* [Work request]: Starting at the line that contains "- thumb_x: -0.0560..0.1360" and ending at the line that contains "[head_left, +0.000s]", the lines below are to be given again exactly, with nothing added.

* [Given records]:
BEGIN
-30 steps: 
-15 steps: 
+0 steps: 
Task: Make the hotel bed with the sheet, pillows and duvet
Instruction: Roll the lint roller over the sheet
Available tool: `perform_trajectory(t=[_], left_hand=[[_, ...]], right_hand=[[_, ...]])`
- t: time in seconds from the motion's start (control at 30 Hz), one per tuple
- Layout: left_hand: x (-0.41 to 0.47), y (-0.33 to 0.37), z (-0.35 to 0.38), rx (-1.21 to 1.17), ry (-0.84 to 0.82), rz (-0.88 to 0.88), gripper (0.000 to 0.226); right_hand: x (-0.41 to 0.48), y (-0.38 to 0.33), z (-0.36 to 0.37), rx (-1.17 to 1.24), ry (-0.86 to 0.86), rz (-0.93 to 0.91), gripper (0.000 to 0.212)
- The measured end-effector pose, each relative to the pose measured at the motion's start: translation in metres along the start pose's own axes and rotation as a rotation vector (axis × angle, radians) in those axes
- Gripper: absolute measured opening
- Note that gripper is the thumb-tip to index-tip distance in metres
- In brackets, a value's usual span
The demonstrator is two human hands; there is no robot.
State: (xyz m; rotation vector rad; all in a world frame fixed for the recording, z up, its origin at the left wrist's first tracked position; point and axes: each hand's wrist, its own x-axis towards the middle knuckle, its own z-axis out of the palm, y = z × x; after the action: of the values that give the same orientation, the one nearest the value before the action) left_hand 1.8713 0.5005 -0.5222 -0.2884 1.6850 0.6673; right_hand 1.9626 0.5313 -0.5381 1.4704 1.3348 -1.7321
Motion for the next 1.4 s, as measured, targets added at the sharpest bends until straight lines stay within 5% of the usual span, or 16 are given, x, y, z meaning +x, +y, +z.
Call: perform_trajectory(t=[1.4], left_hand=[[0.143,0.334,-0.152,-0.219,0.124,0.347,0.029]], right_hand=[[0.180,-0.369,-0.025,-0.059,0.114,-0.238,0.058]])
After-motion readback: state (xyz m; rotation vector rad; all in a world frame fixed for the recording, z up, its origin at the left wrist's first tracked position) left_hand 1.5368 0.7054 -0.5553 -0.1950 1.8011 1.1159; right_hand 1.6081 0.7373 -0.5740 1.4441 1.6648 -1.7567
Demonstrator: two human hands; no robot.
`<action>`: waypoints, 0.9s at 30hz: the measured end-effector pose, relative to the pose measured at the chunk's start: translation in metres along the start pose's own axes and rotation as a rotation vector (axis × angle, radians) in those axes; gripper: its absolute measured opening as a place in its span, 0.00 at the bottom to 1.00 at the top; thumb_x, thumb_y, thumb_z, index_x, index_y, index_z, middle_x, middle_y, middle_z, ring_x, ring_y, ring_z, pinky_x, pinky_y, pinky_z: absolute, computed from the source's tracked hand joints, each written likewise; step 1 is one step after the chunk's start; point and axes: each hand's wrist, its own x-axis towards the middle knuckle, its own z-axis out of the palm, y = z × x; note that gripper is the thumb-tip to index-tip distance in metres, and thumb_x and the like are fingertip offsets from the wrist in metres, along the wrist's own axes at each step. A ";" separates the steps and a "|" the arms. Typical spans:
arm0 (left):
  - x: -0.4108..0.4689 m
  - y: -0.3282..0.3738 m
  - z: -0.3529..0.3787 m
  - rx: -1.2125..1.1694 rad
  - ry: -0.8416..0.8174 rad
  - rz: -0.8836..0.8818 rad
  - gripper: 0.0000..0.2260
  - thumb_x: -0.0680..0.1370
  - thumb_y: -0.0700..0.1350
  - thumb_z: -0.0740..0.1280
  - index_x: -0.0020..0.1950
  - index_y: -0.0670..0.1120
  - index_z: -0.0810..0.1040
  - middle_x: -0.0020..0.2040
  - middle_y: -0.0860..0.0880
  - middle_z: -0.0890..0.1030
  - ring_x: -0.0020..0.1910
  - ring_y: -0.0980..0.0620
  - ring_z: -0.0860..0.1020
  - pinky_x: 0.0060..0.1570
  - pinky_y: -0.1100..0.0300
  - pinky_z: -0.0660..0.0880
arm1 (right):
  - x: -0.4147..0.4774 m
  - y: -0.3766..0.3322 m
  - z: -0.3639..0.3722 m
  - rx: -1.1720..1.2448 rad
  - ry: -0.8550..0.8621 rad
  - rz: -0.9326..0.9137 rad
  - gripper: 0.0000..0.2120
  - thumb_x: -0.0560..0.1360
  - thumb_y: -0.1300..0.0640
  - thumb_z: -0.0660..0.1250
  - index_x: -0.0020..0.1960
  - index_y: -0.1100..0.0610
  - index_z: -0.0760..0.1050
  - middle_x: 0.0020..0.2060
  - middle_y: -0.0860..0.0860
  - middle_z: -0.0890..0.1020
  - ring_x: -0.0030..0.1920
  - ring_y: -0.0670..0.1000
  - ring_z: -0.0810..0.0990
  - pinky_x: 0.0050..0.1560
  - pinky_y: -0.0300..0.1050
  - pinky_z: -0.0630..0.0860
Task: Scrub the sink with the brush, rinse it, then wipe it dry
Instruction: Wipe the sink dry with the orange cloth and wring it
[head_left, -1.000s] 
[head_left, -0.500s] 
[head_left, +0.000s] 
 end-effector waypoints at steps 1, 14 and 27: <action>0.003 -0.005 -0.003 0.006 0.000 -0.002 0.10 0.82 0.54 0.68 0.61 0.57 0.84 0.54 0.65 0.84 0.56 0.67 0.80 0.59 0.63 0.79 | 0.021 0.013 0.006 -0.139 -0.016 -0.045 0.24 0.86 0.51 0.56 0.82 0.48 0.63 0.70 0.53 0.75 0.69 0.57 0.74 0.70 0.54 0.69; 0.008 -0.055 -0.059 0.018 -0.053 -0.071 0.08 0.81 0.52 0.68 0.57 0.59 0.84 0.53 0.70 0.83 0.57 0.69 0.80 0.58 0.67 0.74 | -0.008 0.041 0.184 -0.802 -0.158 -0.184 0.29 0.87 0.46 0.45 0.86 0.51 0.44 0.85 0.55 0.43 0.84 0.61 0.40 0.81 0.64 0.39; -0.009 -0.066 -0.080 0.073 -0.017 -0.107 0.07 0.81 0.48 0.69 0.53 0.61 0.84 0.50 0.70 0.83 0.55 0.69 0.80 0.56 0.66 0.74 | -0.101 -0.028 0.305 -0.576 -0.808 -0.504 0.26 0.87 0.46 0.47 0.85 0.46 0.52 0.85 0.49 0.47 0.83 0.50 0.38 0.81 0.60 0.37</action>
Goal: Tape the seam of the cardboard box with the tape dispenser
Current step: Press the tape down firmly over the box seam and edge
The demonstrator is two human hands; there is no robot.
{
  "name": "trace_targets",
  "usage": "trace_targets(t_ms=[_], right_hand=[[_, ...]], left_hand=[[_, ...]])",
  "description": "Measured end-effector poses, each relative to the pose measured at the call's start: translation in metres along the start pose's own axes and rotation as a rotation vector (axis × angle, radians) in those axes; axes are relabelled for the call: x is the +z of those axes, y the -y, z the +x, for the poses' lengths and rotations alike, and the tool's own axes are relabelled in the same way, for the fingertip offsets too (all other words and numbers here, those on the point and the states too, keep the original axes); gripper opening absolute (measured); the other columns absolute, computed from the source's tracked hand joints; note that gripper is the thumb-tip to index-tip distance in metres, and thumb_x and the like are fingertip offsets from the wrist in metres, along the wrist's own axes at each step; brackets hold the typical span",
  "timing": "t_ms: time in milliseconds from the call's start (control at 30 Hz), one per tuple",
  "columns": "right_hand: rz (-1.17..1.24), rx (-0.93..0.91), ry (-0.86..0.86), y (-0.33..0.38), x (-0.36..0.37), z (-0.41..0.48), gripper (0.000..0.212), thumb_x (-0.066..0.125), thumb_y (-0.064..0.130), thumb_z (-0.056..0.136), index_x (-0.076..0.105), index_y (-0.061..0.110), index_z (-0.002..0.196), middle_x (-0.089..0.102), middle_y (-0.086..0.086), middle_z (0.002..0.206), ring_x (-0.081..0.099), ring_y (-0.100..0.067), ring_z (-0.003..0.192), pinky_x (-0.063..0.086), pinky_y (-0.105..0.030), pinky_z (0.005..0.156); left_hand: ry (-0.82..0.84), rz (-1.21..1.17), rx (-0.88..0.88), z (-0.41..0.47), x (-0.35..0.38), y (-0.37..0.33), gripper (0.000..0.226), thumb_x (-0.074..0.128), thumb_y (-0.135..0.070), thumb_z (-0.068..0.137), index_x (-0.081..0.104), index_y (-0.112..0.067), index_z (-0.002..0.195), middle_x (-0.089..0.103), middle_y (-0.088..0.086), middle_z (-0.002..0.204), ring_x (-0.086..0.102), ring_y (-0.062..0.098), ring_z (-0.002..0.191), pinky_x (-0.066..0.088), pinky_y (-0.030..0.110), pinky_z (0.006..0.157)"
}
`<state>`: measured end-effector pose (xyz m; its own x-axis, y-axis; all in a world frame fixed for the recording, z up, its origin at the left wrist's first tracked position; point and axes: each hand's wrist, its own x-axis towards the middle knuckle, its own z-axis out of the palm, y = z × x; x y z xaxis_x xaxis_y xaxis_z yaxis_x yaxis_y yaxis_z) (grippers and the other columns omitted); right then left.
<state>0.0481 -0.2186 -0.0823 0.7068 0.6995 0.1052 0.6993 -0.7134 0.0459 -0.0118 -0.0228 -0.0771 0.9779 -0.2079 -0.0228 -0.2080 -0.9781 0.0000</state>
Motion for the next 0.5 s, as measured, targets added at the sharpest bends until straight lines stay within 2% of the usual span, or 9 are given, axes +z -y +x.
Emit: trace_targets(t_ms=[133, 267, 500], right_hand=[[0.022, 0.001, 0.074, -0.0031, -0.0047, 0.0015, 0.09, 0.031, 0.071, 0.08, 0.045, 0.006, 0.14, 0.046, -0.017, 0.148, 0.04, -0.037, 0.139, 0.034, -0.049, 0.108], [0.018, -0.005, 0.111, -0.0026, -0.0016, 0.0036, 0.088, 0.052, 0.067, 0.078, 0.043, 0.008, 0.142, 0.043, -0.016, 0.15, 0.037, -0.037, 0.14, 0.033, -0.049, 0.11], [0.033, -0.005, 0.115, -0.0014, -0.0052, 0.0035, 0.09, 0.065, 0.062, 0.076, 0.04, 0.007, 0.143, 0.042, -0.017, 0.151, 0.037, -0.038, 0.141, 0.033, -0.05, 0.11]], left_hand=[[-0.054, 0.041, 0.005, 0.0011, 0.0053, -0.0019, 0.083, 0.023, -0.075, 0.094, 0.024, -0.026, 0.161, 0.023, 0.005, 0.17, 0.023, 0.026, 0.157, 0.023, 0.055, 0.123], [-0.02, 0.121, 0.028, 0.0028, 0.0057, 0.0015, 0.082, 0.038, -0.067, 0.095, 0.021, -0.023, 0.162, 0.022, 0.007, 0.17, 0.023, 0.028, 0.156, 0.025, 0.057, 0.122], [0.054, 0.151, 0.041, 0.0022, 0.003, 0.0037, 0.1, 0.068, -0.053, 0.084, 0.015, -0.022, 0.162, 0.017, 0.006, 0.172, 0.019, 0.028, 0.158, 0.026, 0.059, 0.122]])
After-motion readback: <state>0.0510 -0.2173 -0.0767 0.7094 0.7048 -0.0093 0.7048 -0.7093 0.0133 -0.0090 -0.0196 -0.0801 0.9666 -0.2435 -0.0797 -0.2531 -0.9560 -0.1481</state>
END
* [Result]:
  - thumb_x: -0.0560..0.1360
  - thumb_y: -0.1300..0.0640
  - thumb_z: -0.0660..0.1250
  - index_x: -0.0020..0.1960
  - index_y: -0.1100..0.0610
  - index_z: -0.0760..0.1050
  - middle_x: 0.0020..0.2060
  - middle_y: -0.0860..0.0860
  - middle_z: -0.0890..0.1020
  - ring_x: -0.0030..0.1920
  - ring_y: -0.0670..0.1000
  - ring_z: -0.0810..0.0990
  - pinky_x: 0.0050..0.1560
  - pinky_y: -0.0300..0.1050
  - pinky_z: -0.0630..0.0860
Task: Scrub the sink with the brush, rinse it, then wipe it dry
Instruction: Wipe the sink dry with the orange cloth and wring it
[head_left, -1.000s] 
[head_left, -0.500s] 
[head_left, +0.000s] 

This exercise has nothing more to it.